WORK ITEM. A single number is the answer: the count of lines below that contain "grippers".

(Collected data)
[Start of section]
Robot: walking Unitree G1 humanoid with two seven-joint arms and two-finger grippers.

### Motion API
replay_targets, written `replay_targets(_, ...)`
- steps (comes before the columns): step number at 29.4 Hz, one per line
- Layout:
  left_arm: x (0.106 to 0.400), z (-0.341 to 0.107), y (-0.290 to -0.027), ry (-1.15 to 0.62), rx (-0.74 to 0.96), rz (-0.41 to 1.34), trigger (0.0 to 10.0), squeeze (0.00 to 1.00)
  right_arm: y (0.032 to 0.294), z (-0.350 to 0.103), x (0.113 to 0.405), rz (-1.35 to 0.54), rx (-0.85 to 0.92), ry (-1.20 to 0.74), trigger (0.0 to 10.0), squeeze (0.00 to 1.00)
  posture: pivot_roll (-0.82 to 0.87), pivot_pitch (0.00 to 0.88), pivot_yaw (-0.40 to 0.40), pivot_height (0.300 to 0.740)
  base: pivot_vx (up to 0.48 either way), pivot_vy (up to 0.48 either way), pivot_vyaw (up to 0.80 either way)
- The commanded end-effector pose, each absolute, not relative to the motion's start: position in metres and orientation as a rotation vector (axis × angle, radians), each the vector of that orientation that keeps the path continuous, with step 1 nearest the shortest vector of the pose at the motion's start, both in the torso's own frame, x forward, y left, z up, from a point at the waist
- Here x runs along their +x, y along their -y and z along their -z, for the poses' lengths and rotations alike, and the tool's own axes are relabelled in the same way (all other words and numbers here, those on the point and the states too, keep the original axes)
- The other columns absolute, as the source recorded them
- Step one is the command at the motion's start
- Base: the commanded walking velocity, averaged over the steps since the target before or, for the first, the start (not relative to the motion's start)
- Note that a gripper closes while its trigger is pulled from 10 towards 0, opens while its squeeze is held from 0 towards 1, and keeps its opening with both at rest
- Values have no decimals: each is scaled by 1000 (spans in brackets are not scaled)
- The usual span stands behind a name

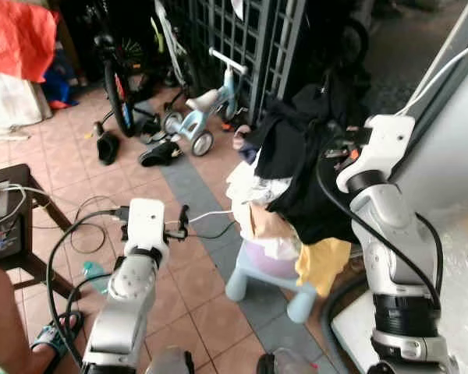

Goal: Clothes washing

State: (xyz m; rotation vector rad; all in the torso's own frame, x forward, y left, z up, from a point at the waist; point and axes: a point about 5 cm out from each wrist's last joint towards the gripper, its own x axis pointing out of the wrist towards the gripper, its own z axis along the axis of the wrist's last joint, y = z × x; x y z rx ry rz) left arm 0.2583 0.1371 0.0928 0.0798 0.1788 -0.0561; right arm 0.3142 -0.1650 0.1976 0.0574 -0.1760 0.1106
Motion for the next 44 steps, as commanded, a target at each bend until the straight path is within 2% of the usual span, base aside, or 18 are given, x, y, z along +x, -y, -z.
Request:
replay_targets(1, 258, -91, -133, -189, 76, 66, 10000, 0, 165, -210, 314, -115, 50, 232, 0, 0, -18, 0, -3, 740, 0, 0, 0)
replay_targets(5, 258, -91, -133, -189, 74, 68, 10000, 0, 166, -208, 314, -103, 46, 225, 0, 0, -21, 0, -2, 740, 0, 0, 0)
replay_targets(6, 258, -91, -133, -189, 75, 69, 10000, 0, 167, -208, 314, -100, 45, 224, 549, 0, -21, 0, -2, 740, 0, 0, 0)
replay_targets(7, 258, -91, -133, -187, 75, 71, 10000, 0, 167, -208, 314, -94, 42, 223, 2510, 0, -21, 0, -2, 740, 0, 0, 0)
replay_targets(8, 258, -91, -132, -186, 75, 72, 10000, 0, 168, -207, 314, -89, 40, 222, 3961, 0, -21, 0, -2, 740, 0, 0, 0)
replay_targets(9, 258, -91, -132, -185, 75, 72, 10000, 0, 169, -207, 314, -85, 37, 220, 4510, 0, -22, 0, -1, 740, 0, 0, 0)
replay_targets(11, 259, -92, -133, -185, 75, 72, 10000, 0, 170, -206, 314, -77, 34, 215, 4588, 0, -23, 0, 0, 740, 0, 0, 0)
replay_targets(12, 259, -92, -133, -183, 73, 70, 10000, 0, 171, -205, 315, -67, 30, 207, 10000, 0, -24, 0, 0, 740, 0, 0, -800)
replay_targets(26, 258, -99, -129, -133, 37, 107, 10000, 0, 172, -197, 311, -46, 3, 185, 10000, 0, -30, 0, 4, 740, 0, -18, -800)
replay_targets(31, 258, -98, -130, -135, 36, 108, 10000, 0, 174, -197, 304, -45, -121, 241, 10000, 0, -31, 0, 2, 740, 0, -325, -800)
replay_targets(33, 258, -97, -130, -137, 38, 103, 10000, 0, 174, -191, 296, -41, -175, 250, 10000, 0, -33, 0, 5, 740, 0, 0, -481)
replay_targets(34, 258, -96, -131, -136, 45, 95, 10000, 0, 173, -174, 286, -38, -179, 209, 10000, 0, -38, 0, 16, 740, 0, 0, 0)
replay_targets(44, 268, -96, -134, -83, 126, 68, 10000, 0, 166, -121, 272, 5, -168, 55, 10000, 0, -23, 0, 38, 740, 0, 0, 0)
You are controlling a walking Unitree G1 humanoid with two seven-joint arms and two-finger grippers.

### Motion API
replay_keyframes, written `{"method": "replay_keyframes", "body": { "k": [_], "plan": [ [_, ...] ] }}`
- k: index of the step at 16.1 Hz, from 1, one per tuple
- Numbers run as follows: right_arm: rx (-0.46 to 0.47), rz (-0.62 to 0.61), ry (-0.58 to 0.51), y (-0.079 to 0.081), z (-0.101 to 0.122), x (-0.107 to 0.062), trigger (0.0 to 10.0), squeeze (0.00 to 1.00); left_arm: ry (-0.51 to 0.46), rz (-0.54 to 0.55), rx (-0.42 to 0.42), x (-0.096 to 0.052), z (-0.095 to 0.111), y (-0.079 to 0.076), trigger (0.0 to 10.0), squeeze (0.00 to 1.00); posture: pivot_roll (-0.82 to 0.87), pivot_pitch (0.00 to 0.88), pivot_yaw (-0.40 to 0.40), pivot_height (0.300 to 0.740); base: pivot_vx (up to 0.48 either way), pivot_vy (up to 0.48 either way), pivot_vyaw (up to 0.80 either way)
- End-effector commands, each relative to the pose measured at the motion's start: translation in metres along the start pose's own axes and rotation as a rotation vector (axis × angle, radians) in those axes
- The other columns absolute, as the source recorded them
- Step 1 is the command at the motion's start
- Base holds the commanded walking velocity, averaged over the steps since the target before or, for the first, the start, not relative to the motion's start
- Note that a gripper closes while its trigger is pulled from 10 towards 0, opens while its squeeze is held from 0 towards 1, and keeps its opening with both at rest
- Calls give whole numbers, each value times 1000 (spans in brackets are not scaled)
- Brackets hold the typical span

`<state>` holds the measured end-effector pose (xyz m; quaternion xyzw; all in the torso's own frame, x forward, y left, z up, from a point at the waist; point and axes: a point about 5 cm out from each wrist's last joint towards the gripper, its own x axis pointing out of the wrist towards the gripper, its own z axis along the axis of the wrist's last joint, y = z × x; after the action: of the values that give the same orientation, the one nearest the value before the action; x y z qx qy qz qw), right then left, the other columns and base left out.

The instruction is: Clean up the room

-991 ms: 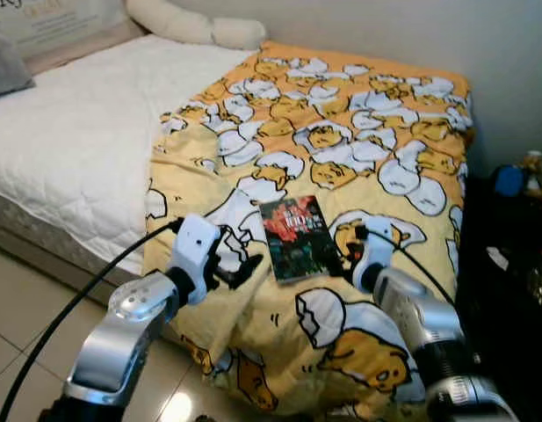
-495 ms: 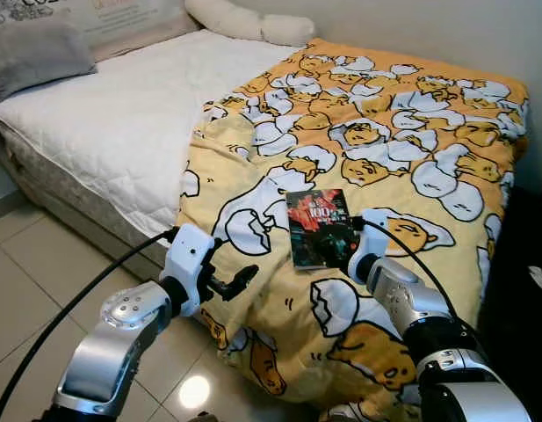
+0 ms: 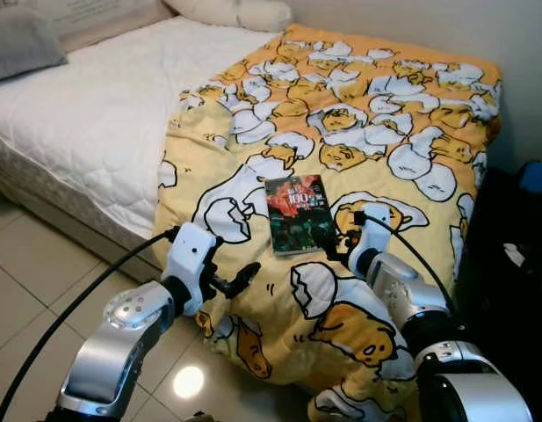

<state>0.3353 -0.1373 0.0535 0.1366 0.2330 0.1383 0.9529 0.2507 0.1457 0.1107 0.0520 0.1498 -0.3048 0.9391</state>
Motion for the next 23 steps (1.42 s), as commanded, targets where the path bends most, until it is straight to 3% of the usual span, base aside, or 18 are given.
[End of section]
RESPONSE TO THE TASK. 2